Kommentar:Schrammen statt Neuanfang

FILE PHOTO - TEAM SKY CYCLIST CHRIS FROOME CLEARED BY UCI IN ANTI DOPING INVESTIGATION

Toursieger im Zwielicht: Christopher Froome ist freigesprochen, der Zweifel aber bleibt.

(Foto: Bryn Lennon)

Sport, Banken, Autos: Überall, wo es ums große Geld geht, folgt auf einen Skandal die verbale Läuterung. Doch anders als in anderen Branchen müssen Sportler und Funktionäre keine echten Sanktionen fürchten.

Von Thomas Kistner

Es hat stets großen Unterhaltungswert, wenn rund um einen prominenten Dopingverdächtigen die Sportinstanzen zu mahlen beginnen. Dann ist, wie in jeder anständigen Film-Schmonzette, das Happy End meist festgelegt; im Kern geht es nur um die Spaßfrage, wie es das vereinigte Funktionärstum diesmal hinkriegen wird, dass der Problemkandidat am Ende halbwegs geläutert dasteht. Nur dann nimmt ja auch der betroffene Branchenzweig keinen allzu großen wirtschaftlichen Schaden.

Nirgendwo weiß man das besser als im Radsport. Er zählt zu den besonders dopinganfälligen Sportarten, weshalb in regelmäßigen Abständen (Festina 1998, Fuentes 2006, Armstrong 2012) ein vollständiger Programmabsturz zu besichtigen ist. Natürlich geht jeder Absturz mit einem heute schon ritualisierten Branchengeplänkel einher: vorgetragen von ehrenwerten Funktionären, die ja nur angetreten sind, um mit den kurz zurückliegenden schmutzigen Usancen aufzuräumen und ihren Sport in eine strahlende, dopingfreie Zukunft zu führen. Klar.

Auch der seit 2017 amtierende UCI-Boss David Lappartient hat sich als so ein scharfer Anti-Doping-Hund gebärdet. Verbal. Nun zeigt der Praxis-Test, dass sein Weltverband die Causa Chris Fromme auf die übliche Tour abgewickelt hat: Dem monatelangen Aussitzen (so lange macht man sich nicht zu angreifbar, weil alle Optionen offenbleiben) folgt ein jäher Beschluss im Sinne der Skandalvermeidung. Die paar Tage Kritik, die es für das Einknicken in Doping- und anderen Korruptionsfragen gibt, lassen sich locker aushalten.
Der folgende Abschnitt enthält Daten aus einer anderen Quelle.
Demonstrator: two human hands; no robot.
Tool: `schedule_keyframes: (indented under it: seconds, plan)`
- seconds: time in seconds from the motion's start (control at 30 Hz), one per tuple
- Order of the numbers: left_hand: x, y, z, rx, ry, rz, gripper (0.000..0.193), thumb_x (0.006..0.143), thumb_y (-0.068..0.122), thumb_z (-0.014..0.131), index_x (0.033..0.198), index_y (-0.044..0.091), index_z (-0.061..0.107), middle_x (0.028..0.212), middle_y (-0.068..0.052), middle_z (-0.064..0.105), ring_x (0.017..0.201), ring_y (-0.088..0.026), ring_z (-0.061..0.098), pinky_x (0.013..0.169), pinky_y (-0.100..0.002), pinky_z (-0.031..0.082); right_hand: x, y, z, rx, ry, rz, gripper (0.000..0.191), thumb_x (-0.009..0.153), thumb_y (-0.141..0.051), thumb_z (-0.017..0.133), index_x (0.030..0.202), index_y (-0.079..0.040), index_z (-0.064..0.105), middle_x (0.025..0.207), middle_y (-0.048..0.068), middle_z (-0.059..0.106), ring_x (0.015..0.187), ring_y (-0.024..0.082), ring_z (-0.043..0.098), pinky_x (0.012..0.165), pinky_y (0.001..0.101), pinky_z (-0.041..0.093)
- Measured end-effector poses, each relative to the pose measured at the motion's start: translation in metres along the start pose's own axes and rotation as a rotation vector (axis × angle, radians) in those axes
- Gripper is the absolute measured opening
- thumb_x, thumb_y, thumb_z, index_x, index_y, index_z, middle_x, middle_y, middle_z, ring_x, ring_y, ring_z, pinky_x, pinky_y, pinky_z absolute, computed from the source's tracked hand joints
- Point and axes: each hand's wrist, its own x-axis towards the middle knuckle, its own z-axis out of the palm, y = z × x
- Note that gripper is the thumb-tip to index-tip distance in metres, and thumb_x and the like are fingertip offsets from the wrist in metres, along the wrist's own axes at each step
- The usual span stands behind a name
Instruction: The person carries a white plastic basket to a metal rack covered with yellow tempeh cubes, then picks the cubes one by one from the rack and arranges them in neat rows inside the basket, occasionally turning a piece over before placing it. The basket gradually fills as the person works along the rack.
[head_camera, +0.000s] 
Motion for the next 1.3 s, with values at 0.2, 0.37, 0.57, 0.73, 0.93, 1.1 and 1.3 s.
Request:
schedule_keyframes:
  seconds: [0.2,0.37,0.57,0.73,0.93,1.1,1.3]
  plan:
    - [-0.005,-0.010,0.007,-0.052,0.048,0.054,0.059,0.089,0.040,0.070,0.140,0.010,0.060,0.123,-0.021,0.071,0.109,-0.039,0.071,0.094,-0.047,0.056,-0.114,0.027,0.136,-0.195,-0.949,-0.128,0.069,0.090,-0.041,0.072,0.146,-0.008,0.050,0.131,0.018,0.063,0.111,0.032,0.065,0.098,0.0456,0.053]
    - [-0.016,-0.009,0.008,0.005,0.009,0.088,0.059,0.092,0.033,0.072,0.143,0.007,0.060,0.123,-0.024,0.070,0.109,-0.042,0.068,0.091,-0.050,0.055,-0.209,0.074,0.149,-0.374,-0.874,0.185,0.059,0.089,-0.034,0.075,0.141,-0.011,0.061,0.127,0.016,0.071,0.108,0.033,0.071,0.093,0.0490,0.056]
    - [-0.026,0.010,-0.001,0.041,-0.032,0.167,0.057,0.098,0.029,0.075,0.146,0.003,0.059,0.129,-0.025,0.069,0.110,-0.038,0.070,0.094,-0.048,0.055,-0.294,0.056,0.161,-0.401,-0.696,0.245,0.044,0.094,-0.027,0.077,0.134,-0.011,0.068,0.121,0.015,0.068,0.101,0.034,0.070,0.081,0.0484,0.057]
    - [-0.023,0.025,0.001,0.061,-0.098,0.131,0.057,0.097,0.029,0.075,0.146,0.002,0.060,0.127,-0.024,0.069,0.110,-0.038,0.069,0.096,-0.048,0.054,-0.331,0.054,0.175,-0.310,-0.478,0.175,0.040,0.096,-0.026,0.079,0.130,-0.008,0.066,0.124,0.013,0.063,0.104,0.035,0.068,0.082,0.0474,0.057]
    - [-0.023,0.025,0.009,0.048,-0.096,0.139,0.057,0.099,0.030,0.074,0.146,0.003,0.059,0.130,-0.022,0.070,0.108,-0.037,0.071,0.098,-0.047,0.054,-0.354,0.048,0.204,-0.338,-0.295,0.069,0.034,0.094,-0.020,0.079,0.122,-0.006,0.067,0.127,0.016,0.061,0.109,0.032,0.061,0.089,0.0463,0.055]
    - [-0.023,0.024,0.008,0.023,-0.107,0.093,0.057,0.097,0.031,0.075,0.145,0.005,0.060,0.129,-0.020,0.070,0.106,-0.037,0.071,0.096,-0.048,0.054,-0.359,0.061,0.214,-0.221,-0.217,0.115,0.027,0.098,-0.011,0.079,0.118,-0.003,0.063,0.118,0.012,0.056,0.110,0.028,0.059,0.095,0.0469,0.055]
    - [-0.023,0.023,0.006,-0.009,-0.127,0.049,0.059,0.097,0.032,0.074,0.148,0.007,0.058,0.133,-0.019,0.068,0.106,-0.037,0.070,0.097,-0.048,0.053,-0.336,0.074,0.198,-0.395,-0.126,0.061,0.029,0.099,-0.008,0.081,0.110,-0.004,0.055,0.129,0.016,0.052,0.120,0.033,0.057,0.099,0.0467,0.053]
Sobald die Tour-Karawane über die TV-Schirme rollt, ist die Sache rasch vergessen. Lieber ein paar Schrammen, als der nächste Neuanfang.

So läuft das vielleicht in jeder Milliardenindustrie; bei Bankern, Autobauern, Sportverbänden. Hoffnungslos wird die Sache aber nur, wenn lediglich brancheneigene Instanzen ermitteln und urteilen dürfen. Während es also Banker oder Autobauer im Problemfall mit harten Strafermittlern zu tun bekommen, gibt es im dopingverseuchten Sportbusiness nur das hier: die Welt-Anti-Doping-Agentur Wada. Sie ist keine unabhängige Instanz, sondern das Abziehbild der Sportindustrie, die sie finanziert und steuert. Die Wada ist das Instrument, mit dem der Sport etwas simuliert, das es ja schon im Kern niemals geben kann: Selbstkontrolle.

Diese Wada ist auf den letzten Drücker ins Boot der UCI gehüpft; Froome darf anders behandelt werden als die Sünder vor ihm. Ist die Wada involviert, kann sich der Funktionär beruhigt zurücklehnen.